Okei,yodler. I don't think anyone has daid it can't be done. I have a question though. On the deer that you hae taken with the 223 did you get complete penatration and an exit? Where I live there are a lot of "road hunters" and I have seen several times where people have shot deer and when it did not go down like a wet blanket they would get into the truck and drive off only to have the ery well hit deer run off to the woods and die only to feed the fox. I am in no way implying that you or any of the people who choose to shoot thier meet with the small bores would not make every effort to find a deer shot and wounded, but I have seen first hand deer shot with a 22-250 and 223 that were well hit, and there was no blood to follow. I know that these animals were hit well because after several hours of looking and following tracks we found the deer. The insides were well muched, but most all fluids were inside not leaking out for us to see. I like a blood trail and in most cases will use a large, big bullet to insure there is a lot for me to see, I really don't like crawling around looking for pin head sized drops of blood. I guess I am the belt and suspenders type of person that likes to have that extra margin for error. It still has to be placed properly, but if done so will do a better job. I have gone with heavy gun lighter loads for young shooters and when hunting from a blind it has worked very well. If you start out with the right shaped bullet that is larger than a fully expanded 224cal bullet even if it does not expand at all it still leaves a larger hole.


----------



## OkieYodler (Jul 18, 2006)

Whelen35,

All of the deer I have taken, except for one, have died either there on the spot or have run not but maybe 50 yards away. Plus, the one that did run off was my fault alone. I accidentally made a gut shot. The smallest dress weight deer I have ever taken was a 118 lbs. buck, 120 lbs. is probably the average here in Oklahoma(just guessing). I can kind of understand why some of you guys up in those northern states wouldn't recommend a .223, though. The deer up there are usually bigger in size, so you all want something with a little more walloping power. I don't remember seeing where the guy said he and his daughter lived, so I just told him what I knew from my experience.


----------



## Gohon (Feb 14, 2005)

> But in my opinion, a .223 is the best beginner caliber for deer out on the market.
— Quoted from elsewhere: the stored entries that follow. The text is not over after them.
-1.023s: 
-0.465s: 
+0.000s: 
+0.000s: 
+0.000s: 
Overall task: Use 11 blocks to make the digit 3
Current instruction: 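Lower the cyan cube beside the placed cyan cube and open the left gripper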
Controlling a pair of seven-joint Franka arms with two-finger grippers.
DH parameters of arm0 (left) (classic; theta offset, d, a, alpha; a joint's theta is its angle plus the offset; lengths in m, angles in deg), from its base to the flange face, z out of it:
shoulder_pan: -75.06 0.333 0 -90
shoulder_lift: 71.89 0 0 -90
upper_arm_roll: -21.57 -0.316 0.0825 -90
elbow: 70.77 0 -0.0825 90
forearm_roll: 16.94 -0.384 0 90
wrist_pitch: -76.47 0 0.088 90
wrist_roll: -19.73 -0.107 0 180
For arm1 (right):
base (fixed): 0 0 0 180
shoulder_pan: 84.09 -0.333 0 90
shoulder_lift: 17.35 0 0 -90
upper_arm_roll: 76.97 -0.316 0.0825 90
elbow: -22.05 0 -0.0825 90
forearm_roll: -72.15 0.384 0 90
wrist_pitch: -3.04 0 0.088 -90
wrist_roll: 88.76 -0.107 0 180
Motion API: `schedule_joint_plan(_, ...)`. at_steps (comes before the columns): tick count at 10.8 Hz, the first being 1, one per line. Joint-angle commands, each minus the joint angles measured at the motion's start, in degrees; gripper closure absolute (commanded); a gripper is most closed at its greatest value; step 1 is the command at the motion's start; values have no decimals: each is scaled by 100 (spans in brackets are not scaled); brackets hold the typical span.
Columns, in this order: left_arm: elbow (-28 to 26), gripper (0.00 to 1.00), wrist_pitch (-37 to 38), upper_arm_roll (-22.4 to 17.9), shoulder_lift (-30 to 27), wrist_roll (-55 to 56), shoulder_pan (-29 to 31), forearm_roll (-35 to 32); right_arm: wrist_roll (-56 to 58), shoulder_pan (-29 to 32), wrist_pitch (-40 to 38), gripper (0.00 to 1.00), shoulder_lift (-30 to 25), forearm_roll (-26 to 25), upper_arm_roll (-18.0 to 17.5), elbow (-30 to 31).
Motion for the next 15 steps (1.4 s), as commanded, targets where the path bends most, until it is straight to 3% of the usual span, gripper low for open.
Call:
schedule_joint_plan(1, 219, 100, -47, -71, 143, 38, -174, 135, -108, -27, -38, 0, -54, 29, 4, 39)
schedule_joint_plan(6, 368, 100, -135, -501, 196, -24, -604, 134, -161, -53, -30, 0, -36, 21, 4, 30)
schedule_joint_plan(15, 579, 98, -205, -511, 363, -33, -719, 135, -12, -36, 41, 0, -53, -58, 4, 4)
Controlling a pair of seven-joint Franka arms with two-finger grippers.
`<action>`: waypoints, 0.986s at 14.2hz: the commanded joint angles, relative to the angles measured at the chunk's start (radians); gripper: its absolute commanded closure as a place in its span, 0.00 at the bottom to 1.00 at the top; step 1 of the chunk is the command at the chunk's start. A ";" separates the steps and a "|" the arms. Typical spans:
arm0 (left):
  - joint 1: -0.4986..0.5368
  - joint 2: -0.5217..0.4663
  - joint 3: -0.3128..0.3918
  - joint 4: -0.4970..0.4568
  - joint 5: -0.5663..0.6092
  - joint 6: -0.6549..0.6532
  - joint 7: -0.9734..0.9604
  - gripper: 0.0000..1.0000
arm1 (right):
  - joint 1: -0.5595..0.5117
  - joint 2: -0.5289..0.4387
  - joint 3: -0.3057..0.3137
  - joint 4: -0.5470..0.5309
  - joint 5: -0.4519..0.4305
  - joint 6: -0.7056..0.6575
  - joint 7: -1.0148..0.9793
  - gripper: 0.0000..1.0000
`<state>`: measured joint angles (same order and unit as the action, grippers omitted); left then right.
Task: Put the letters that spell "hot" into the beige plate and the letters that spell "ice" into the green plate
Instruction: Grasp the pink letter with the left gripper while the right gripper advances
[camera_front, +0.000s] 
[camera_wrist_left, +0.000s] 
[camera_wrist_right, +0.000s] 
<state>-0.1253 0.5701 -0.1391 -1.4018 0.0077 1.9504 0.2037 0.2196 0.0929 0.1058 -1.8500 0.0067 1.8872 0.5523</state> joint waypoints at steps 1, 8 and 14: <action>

Wrong................. the .223 is doable under certain circumstances and usually requires a perfect broadside shot. Under the OP's posted criteria he will most likely be okay as he will be there to call the shot. But the .223 is not a deer caliber for a novice. If you're going to insist on a juvenile reaction by calling every one a idiot that disagrees on a subject then you might just as well label everyone here a idiot and be done with it. Nobody agrees on everything all the time. Your opinion carries no more value than anyone else here....... maybe even less so.


----------



## OkieYodler (Jul 18, 2006)

You know what Gohon, you're probably right. Now that I think about it, a .223 is definitely a caliber considered sub-par to others such as the .243, .25-06, and .270, just to name a few. There are other calibers out there that are more suited to being a good beginner's gun. As a matter of fact, I'd take any of those in a heartbeat(not saying I'm an expert, or anything). And again you're right in saying I shouldn't be calling others ignorant losers, and such. Then again, you gotta' be one to see one. But, I still stand by what I said earlier too. And I'm not just saying that because someone(you) disagreed with my opinion. The .223 is fun, easy, and cheap to shoot, and offers some great experiences to hunting without making those new to the sport gun shy. I sincerely apologize to Sasha and Abby and usmarine0352 as well. I was completely out of line saying what I said. I'm sorry! I'll try to control my feelings in a more positive attitude from now on.

And jeep_guy_4x4: I understand if you don't want to trust me. I am only 14. I'm just trying to prove what I know compared to guys here who have had many times more experience than I have.

Sorry again...


----------



## 1eyedhowler (Sep 4, 2006)

Many good comments above. I seen and used the .223. Great for kids and ladies as it has low recoil. Also good for the tree stand. No need in gettin' your a _ _ kicked out from elevation. It's all about placement. Stay above the 1000 foot pound mark on the standard energy rule of thumb for that game which probably means stay inside 250 yds. I'd have to check my ballistics. I have seen deer taken twice at near 200yds. No problems. Just stay away from the shoulder unless your within 100yds and maybe even less. Pick a broadside or qtr away shot. And if your a good shot and capable the neck shot is just fine as I have performed this at 80yds on one myself with the .223.


----------



## DrHenley (Sep 5, 2006)

I understand the reasoning behind letting a young hunter use a 223, but I don't agree with it.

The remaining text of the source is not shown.